— DIRECTIONS FOR THIS TASK —
Below is a listing; restate from it, character for character, the lines beginning at the line holding "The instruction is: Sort" and ending at the line holding "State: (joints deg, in", both included.
START RECORDS TO USE
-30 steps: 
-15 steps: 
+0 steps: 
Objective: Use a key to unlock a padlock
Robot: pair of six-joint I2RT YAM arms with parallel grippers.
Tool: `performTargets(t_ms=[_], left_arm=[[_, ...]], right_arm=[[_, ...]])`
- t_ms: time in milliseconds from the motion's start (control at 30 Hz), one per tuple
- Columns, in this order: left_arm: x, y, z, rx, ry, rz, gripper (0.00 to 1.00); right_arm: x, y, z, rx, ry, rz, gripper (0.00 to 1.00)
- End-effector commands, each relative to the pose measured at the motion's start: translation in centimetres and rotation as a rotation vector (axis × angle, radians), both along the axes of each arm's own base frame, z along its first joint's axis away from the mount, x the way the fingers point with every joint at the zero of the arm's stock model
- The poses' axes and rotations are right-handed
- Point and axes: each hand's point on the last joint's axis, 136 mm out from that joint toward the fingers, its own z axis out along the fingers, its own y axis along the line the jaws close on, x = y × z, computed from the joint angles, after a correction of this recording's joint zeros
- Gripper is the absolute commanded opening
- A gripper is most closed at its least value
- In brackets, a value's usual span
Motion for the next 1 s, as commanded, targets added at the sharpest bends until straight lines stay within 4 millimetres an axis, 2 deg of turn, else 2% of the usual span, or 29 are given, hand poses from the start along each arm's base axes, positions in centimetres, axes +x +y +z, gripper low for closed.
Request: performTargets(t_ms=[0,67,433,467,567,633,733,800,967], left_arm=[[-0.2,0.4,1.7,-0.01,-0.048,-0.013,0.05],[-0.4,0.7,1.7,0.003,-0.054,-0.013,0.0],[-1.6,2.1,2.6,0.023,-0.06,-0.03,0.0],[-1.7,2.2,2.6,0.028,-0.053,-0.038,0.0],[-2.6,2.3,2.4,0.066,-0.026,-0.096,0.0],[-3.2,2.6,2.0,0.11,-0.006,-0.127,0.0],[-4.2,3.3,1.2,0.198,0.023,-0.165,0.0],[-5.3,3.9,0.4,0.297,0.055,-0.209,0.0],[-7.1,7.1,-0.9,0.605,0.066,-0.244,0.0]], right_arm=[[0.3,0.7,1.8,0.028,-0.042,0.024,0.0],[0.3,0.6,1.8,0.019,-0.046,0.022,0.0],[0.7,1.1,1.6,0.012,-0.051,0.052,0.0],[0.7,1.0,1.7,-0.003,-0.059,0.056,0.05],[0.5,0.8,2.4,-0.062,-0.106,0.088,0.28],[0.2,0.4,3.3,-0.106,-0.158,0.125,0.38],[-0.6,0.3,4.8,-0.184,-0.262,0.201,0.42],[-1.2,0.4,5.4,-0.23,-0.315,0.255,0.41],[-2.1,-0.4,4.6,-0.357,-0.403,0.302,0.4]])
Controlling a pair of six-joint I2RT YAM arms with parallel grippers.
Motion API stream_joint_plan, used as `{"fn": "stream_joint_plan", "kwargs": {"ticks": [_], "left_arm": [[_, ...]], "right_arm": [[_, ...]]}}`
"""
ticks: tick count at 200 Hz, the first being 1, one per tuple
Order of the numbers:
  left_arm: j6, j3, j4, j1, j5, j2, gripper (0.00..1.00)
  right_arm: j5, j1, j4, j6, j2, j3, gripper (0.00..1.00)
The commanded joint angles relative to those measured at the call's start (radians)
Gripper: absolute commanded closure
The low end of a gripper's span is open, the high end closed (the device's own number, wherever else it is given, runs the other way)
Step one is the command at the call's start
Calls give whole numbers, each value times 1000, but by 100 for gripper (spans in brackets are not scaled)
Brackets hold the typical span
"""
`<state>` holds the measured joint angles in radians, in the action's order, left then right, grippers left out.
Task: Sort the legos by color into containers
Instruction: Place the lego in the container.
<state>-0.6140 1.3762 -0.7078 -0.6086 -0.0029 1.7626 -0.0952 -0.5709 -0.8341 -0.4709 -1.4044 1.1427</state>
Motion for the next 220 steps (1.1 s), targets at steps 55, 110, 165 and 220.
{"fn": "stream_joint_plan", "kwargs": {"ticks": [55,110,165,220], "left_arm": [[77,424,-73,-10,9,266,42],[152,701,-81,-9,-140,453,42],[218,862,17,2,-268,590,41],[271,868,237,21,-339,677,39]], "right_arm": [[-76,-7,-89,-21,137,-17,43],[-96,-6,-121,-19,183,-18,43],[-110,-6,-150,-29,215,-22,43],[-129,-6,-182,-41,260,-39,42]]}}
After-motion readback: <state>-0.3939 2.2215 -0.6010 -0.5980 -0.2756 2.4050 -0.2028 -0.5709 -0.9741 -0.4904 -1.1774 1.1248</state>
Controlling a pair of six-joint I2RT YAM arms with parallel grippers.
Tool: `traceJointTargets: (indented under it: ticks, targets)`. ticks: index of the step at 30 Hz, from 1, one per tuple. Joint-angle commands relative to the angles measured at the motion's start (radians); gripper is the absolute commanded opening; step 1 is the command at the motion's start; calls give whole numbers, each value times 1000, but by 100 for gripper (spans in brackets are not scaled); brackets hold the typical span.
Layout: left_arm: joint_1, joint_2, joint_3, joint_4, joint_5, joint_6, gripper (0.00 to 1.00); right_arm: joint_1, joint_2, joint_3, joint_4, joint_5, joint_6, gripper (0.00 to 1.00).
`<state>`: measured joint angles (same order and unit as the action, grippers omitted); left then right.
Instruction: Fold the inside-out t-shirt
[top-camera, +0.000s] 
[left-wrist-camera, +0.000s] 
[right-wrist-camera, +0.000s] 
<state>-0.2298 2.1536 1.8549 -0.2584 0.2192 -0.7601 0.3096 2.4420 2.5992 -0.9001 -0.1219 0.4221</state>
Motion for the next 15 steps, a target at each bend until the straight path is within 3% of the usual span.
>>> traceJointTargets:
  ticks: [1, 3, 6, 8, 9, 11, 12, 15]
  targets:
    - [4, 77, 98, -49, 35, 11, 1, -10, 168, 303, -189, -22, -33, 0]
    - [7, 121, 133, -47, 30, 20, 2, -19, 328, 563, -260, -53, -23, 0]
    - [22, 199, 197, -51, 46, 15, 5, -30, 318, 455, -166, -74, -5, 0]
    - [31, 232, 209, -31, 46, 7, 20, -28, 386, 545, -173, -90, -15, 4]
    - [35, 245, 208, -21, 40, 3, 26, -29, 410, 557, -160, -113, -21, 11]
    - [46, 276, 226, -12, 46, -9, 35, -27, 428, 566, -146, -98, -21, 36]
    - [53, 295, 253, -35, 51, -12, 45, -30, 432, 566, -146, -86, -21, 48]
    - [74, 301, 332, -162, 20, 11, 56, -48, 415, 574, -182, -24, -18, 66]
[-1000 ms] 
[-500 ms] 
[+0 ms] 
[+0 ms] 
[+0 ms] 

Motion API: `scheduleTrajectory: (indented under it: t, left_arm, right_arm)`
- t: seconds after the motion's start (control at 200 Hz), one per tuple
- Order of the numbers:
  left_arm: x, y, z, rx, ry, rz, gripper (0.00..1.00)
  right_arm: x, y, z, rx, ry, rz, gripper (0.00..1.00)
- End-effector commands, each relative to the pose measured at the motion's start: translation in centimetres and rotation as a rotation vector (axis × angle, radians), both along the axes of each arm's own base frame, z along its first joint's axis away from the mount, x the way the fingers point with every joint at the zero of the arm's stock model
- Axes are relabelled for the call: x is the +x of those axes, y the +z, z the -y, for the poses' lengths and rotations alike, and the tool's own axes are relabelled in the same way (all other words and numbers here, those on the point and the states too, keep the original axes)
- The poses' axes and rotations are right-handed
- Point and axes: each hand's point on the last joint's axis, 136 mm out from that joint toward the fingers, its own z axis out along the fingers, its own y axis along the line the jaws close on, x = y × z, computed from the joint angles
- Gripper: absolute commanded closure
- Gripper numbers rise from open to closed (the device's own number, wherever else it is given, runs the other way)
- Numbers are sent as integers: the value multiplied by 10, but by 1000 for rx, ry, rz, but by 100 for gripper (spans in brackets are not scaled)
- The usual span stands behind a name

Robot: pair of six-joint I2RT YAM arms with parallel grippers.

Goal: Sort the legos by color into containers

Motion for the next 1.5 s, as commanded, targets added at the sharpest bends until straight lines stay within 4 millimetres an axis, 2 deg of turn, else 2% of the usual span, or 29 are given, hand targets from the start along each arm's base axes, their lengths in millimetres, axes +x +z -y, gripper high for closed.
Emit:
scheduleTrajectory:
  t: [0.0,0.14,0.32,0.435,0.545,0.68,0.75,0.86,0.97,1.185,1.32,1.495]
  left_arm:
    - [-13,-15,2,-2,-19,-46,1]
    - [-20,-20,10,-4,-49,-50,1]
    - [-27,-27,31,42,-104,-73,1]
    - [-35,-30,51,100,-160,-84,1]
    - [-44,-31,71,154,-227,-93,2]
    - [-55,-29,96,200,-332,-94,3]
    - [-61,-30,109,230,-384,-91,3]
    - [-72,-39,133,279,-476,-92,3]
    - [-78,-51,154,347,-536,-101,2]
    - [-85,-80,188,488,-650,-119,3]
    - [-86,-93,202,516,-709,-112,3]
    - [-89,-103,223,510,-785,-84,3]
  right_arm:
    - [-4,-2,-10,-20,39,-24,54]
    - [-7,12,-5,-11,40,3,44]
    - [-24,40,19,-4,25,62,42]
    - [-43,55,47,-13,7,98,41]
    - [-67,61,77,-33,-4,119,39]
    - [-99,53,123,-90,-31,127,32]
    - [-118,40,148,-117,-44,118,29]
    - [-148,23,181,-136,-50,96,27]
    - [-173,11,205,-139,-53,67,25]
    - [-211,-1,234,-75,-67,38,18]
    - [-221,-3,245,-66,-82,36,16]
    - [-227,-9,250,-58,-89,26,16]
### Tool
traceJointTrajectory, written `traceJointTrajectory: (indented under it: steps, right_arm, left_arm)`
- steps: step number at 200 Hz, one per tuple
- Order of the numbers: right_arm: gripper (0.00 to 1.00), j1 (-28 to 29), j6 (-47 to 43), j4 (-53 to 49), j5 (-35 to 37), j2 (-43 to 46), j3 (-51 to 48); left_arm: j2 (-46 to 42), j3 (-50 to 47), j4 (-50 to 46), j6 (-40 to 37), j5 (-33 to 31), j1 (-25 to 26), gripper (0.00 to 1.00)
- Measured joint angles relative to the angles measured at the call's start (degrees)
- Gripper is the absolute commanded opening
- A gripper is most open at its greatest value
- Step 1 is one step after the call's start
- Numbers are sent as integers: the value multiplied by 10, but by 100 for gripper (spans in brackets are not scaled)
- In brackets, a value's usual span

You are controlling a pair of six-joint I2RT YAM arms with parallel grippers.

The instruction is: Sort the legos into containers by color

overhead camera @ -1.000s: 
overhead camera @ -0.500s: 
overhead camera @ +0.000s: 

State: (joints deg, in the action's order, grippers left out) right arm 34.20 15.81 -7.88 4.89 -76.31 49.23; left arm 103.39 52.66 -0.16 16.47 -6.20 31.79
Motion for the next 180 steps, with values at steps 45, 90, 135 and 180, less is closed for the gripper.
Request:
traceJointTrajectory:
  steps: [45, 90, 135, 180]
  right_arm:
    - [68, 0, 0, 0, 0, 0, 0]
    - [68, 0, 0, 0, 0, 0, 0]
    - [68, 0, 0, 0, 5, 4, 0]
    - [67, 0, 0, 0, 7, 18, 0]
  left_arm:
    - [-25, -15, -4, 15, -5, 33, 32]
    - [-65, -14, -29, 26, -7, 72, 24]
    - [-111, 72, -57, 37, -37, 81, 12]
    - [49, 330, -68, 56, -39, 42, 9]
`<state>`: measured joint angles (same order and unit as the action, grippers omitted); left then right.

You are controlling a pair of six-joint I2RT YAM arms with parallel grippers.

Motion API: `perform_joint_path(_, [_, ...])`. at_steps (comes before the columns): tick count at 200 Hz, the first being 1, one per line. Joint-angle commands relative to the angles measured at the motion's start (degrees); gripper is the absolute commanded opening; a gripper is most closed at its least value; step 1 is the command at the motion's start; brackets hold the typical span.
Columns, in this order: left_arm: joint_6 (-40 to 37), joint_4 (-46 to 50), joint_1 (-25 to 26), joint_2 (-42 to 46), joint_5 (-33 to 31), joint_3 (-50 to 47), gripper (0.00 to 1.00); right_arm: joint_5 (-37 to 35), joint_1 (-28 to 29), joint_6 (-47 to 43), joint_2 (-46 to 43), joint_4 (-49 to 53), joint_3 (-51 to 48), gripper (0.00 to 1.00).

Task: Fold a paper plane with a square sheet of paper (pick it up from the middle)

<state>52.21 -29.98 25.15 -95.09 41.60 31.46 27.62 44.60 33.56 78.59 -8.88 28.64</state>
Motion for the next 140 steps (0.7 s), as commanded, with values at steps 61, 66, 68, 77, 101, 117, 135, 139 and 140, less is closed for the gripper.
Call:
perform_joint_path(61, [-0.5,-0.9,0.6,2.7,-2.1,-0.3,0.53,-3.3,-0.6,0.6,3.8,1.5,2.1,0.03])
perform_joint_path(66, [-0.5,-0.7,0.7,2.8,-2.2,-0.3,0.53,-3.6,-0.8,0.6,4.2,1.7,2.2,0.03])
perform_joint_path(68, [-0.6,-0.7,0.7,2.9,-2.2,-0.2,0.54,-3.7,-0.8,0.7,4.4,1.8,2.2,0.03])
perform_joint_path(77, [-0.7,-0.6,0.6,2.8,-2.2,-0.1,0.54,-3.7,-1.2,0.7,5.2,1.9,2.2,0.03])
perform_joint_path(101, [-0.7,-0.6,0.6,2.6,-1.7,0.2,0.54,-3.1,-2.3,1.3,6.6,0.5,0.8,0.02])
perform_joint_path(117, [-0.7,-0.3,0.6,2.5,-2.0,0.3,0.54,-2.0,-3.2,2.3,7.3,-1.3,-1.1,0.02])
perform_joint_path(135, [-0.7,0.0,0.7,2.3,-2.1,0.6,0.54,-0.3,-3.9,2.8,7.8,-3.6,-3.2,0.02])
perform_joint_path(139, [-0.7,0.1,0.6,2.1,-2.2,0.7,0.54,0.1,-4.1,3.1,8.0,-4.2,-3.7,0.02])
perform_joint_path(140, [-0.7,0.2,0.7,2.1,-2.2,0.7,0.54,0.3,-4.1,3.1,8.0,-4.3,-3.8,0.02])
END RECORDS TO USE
— WRITTEN RESPONSE —
The instruction is: Sort the legos into containers by color

overhead camera @ -1.000s: 
overhead camera @ -0.500s: 
overhead camera @ +0.000s: 

State: (joints deg, in the action's order, grippers left out) right arm 34.20 15.81 -7.88 4.89 -76.31 49.23; left arm 103.39 52.66 -0.16 16.47 -6.20 31.79

For this exercise, nothing more is required.